A brief story of European tuning
Today’s tuning is so common that we usually give it for granted, but this specific number was coined for the first time by a German physicist, Johann Heinrich Scheibler in 1834. This scientist created a tuning device, the Tonometer (“Der Tonmesser”). It consisted of a set of 54 tuning forks with a range of 220 Hertz to 440 Hertz, at 4 Hertz intervals, which he described in his 1834 pamphlet, ‘Der physikalische und musikalische Tonmesser’ The number of beats per second represented the difference in frequency between the two sounds and it was, therefore, a matter of simple arithmetic to determine the exact frequency of the given musical sound. It is not known why Scheibler chose the numbers 220 and 440, perhaps it was because of their round number neatness but whatever his reason it is safe to say that he is considered to be the father of A = 440 Hertz.

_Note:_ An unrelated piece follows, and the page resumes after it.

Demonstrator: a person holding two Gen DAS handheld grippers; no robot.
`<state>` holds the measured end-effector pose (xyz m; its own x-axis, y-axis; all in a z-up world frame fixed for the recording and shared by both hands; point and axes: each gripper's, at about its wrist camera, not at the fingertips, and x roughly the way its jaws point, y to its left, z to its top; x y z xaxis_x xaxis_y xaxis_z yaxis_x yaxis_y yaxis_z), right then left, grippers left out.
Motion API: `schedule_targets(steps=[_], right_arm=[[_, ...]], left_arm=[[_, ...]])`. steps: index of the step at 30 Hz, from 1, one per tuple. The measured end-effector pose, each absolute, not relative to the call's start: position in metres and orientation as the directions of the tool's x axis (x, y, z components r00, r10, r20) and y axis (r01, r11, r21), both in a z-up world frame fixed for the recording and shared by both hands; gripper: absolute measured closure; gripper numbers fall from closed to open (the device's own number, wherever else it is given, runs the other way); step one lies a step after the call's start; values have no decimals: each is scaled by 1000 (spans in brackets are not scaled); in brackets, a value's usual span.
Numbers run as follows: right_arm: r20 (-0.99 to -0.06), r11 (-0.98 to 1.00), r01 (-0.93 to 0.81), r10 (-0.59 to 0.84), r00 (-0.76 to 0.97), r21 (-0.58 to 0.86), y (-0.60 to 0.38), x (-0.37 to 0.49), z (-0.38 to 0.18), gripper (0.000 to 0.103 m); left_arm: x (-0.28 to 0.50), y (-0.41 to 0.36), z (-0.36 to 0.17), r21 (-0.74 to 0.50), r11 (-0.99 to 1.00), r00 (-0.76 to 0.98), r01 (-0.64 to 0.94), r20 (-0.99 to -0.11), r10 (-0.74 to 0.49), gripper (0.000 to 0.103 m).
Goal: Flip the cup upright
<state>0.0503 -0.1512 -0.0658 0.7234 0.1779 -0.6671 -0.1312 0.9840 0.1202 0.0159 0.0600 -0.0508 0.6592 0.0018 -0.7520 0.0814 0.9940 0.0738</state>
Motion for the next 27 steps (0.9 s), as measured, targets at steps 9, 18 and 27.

Scheibler’s Tonometer received wide acclaim in Europe and the USA and its principle was imitated by many other technicians, none more audaciously than German physicist, Rudolph Koenig. In 1876, he made a tonometer with 670 tuning forks, covering the entire range of the human hearing (20 hz to 20.000 Hz)
Despite Scheibler’s invention, there was no international standard concert pitch at that time; the pitches used by piano and organ builders, and by orchestras, varied wildly all over the world.
There is a book of another German physicist, Hermann von Helmholtz, titles “On the Sensations of Tone” first published in 1877. It includes a comprehensive list of all the different tunings that there
used in Europe. Its earliest record dates from a north German church that called ‘chamber pitch’ and measured A = 424.2 Hz. The last record found was an organ at St. Paul’s Cathedral in London, which
measured A = 444.6 Hz. Supporters of 444 Hz will be pleased by this fact.
There was an organ in Lille (France), dating to 1854, had a pitch of A = 432, as did an old tuning fork belonging to an English organ builder, dating to 1846. Also, we find that an orchestra in Paris in 1829 used A = 440 Hz and in Stuttgart Vienna, London and the Paris Conservatoire respectively.
The 440 Hz tuning was not always chiselled in stone, is just a convention that changes through the years, but we will never know why exactly this number was chosen to be our main pitch reference.